Work to complete -> Lines from the one containing "How far is the" through the last line of the data are to be repeated word for word, both ends included.

--- Data provided Enclosed Below ---

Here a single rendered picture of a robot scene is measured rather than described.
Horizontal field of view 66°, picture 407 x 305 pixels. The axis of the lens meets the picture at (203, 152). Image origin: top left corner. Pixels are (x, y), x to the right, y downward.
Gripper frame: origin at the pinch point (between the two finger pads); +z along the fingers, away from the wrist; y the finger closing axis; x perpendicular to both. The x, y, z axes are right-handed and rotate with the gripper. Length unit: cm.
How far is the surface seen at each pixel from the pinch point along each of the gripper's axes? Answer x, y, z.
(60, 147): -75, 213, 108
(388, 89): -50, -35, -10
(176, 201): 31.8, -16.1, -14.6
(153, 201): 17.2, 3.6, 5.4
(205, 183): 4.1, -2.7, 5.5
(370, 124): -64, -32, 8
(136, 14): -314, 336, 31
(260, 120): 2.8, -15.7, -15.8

--- End of Enclosed Data provided ---

Result below ->
How far is the surface seen at each pixel from the pinch point along each of the gripper's axes? Answer x, y, z.
(60, 147): -75, 213, 108
(388, 89): -50, -35, -10
(176, 201): 31.8, -16.1, -14.6
(153, 201): 17.2, 3.6, 5.4
(205, 183): 4.1, -2.7, 5.5
(370, 124): -64, -32, 8
(136, 14): -314, 336, 31
(260, 120): 2.8, -15.7, -15.8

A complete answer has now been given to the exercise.